I feel there is a mutual and symbiotic relationship between the long and the short game. Practicing short game more has really helped me swing all the other clubs with better tempo and rhythm, bunker play I feel is especially helpful in this regard for some reason.
However, if you're a high handicapper, it would behoove you to practice more on your long game mechanics and technique in my opinion. Learning to use the correct mechanics and establishing proper contact goes a long way in lowering your handicap.
It's different for every player and what level he/she is at.
Agree 100% about option 2. The progress I've seen (from 110s to one round in the 70s in about 2.5 years) has been based on a lesson every 2 or 3 months (I've probably had about 13 lessons). The progress is generally as such:
1- something to work on. Talk heaps in the lesson about many ways of doing it (for me it has been mainly centered hip turn on the back swing, then about how to coordinate the hip turn etc).

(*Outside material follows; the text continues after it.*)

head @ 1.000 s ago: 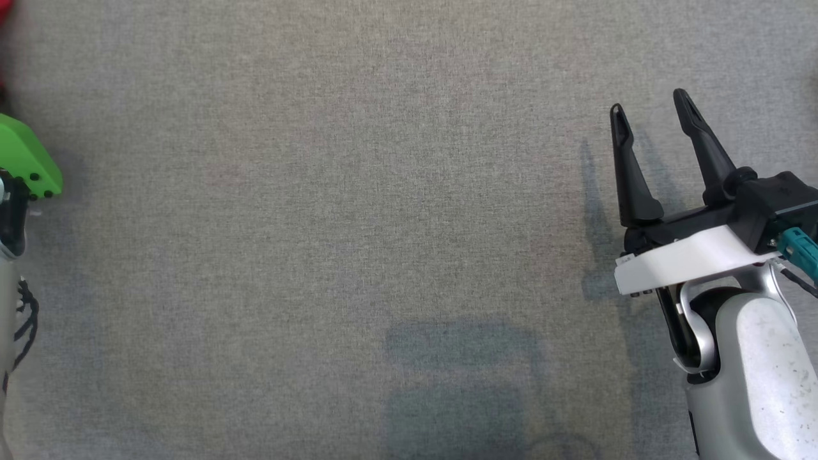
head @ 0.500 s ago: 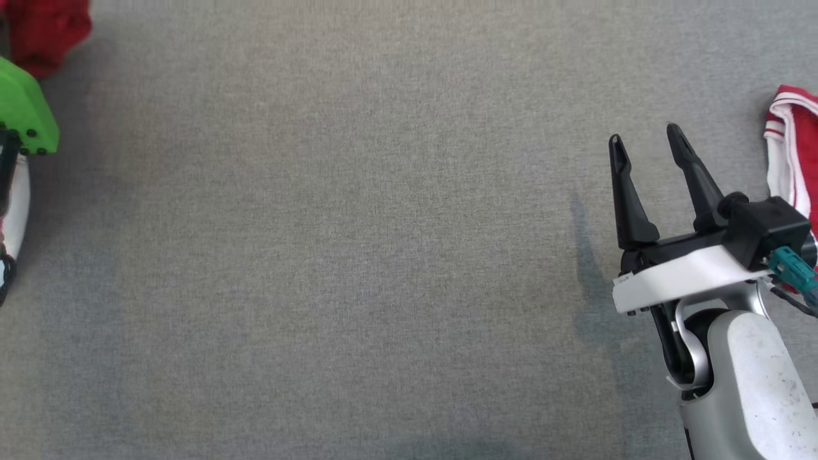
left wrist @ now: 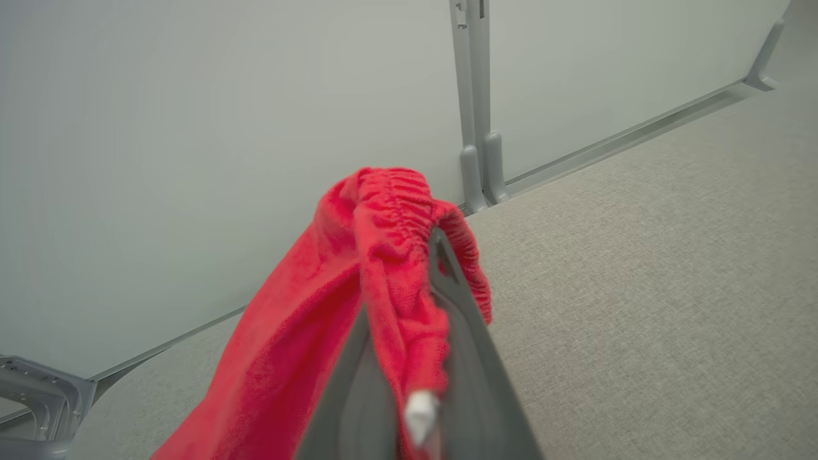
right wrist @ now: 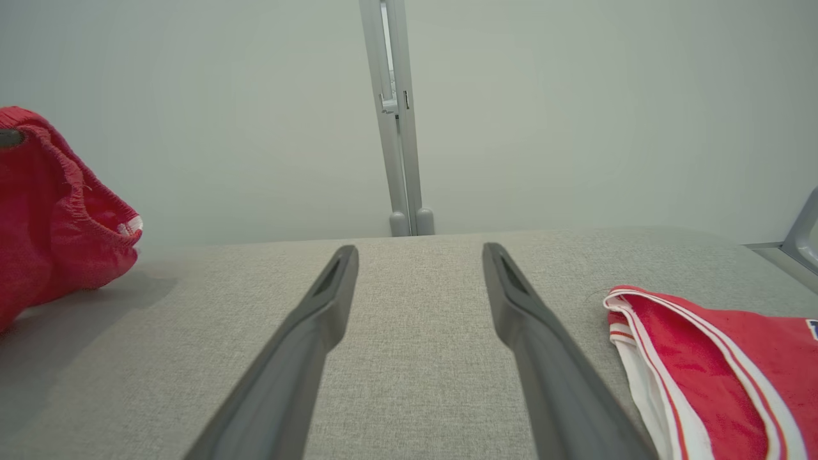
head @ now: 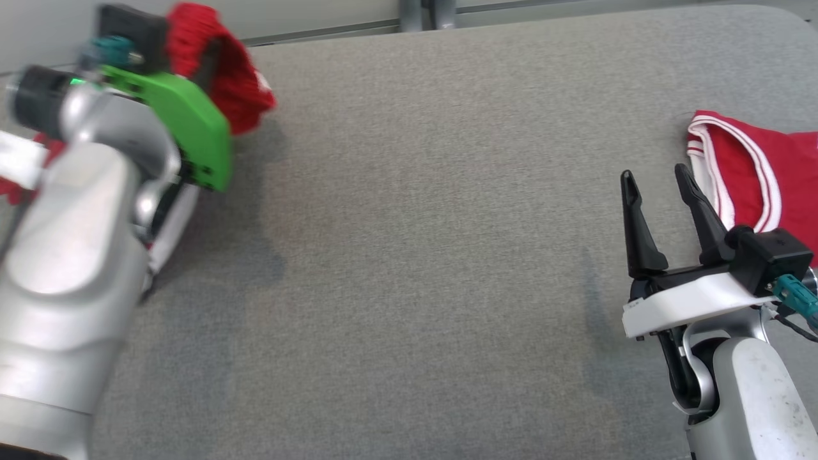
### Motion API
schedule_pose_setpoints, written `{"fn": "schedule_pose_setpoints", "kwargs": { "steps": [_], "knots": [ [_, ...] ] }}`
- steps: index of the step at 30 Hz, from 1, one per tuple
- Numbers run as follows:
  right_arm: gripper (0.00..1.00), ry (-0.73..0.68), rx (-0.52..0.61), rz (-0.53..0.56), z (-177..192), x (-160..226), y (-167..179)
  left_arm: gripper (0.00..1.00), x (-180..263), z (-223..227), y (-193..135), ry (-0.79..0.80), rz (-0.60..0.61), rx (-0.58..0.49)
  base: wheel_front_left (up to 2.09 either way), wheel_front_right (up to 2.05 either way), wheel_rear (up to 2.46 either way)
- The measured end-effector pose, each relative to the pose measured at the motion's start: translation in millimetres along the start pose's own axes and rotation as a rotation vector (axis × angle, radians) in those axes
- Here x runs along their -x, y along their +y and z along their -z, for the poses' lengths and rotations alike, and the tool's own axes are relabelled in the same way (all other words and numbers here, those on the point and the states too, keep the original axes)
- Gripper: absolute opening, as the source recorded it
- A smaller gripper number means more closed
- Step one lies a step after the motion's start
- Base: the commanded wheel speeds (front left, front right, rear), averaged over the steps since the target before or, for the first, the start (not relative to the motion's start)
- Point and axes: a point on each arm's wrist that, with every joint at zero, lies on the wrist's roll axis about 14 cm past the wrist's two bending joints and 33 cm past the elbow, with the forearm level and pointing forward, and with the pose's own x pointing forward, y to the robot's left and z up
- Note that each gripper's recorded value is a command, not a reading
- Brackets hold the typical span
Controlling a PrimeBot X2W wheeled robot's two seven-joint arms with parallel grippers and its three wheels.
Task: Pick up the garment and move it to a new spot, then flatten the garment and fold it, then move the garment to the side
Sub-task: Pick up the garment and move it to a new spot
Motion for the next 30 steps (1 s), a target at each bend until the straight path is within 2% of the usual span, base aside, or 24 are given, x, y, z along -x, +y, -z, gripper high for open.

2- practice, play, implement etc. Progress tends to start strong then level off (unsurprising)
3- when I no longer understand why the bad shots are happening go back to the lesson. This hasn't involved repeating more than 25% of the previous lesson, i.e. each lesson is at least 75% 'new' stuff.
This progress wouldn't work for weekly lessons. Wouldn't have enough time to make proper changes, would probably detract from the time I have to devote to playing, and I think would end up in the coach over-complicating things due to the activity bias of being involved in a lesson. Ie I'm here, better give me something to work on, even if I didn't need anything new.